## What is required
Starting with the first line below, reproduce each line exactly until you have included the one bearing "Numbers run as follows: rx".

## Material for the task
────────

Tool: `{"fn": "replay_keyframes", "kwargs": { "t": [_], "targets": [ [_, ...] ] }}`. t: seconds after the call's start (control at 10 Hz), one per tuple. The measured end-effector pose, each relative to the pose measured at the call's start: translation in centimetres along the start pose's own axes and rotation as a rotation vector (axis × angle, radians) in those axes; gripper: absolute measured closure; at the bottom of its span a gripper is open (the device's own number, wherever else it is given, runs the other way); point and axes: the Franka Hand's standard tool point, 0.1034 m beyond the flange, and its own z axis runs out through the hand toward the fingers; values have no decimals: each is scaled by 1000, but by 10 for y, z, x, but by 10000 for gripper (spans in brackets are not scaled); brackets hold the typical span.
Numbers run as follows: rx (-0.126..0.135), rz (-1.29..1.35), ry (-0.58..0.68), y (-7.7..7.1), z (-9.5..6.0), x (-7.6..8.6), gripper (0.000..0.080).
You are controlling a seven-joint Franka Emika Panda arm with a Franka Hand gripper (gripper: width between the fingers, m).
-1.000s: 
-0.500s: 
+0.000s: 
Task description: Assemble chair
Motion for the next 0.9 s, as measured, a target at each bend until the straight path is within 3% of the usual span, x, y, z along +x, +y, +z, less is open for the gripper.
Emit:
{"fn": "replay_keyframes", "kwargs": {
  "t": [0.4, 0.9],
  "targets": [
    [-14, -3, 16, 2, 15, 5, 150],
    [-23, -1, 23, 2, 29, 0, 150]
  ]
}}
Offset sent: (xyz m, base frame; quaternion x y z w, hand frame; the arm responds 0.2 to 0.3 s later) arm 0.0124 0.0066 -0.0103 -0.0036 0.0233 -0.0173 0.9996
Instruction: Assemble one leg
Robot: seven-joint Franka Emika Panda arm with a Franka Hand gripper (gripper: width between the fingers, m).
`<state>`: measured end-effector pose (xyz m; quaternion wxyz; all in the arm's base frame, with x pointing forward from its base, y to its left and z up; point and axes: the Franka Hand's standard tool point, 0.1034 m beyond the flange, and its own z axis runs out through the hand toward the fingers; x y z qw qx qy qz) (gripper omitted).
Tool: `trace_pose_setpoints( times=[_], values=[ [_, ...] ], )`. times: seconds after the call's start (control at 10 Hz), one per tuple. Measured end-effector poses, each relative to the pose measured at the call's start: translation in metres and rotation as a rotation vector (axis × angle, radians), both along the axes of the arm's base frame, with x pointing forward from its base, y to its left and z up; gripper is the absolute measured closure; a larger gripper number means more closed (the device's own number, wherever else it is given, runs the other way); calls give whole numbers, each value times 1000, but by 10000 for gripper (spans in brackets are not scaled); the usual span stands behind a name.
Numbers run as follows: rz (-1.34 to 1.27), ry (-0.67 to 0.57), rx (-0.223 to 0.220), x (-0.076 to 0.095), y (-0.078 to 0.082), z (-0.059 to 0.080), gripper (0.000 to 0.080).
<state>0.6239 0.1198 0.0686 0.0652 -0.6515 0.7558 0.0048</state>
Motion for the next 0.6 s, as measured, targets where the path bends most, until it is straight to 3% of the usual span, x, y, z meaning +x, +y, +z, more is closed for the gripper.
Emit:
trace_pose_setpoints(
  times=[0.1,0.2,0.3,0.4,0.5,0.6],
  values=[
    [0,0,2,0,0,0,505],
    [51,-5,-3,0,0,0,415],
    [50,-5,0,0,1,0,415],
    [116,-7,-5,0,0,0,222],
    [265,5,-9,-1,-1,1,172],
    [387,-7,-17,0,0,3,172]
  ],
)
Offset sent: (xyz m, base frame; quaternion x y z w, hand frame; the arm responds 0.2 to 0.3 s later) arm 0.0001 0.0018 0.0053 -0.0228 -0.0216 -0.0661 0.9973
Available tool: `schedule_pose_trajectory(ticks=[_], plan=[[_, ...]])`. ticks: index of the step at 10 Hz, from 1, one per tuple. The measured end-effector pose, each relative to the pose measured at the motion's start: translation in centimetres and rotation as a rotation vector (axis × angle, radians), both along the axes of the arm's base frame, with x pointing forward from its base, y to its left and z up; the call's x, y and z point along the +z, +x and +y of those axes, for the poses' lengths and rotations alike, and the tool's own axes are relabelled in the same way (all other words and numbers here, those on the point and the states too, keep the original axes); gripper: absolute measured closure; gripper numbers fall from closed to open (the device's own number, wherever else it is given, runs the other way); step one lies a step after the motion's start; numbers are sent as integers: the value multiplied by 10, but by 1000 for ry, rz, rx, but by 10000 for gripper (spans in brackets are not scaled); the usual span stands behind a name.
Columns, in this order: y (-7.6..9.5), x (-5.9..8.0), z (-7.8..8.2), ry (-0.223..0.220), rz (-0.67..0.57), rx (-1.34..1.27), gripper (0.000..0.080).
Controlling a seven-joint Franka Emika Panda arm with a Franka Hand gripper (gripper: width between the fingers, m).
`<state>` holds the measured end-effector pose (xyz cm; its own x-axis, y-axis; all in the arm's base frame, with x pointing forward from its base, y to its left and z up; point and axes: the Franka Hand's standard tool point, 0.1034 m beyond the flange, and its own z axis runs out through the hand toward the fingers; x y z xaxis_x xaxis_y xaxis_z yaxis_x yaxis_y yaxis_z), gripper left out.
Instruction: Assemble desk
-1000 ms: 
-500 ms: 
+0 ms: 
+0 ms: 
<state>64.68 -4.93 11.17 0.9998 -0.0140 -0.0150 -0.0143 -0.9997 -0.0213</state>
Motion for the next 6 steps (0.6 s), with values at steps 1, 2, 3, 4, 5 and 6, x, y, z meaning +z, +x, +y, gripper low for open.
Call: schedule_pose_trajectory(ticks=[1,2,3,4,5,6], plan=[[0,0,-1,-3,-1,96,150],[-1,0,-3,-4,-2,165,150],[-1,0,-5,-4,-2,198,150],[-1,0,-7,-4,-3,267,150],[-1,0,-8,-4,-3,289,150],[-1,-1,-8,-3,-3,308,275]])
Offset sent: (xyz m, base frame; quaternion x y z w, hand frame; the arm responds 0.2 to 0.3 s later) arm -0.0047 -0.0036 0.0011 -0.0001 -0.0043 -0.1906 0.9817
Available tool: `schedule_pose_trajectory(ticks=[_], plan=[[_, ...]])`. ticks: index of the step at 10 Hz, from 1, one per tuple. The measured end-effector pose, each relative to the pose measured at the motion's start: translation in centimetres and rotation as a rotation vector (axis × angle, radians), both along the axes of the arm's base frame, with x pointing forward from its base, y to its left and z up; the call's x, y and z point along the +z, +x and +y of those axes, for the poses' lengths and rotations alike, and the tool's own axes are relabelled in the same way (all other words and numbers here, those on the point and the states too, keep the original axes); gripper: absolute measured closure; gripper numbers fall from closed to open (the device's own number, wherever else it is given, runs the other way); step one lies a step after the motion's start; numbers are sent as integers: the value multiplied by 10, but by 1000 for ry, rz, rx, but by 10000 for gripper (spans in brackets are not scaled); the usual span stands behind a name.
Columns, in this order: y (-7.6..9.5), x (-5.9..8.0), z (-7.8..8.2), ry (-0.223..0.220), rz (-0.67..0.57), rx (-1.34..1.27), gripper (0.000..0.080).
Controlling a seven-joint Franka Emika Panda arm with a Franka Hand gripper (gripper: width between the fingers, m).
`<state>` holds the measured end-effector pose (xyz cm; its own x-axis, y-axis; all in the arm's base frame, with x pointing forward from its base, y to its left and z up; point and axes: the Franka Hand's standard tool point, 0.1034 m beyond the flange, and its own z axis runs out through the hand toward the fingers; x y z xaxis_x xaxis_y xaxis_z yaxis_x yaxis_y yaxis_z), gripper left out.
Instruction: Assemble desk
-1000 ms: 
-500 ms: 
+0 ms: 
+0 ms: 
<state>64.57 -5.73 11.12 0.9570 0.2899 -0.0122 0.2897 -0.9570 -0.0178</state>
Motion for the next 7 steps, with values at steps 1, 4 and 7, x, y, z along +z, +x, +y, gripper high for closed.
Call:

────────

## Response to this task
Tool: `{"fn": "replay_keyframes", "kwargs": { "t": [_], "targets": [ [_, ...] ] }}`. t: seconds after the call's start (control at 10 Hz), one per tuple. The measured end-effector pose, each relative to the pose measured at the call's start: translation in centimetres along the start pose's own axes and rotation as a rotation vector (axis × angle, radians) in those axes; gripper: absolute measured closure; at the bottom of its span a gripper is open (the device's own number, wherever else it is given, runs the other way); point and axes: the Franka Hand's standard tool point, 0.1034 m beyond the flange, and its own z axis runs out through the hand toward the fingers; values have no decimals: each is scaled by 1000, but by 10 for y, z, x, but by 10000 for gripper (spans in brackets are not scaled); brackets hold the typical span.
Numbers run as follows: rx (-0.126..0.135), rz (-1.29..1.35), ry (-0.58..0.68), y (-7.7..7.1), z (-9.5..6.0), x (-7.6..8.6), gripper (0.000..0.080).

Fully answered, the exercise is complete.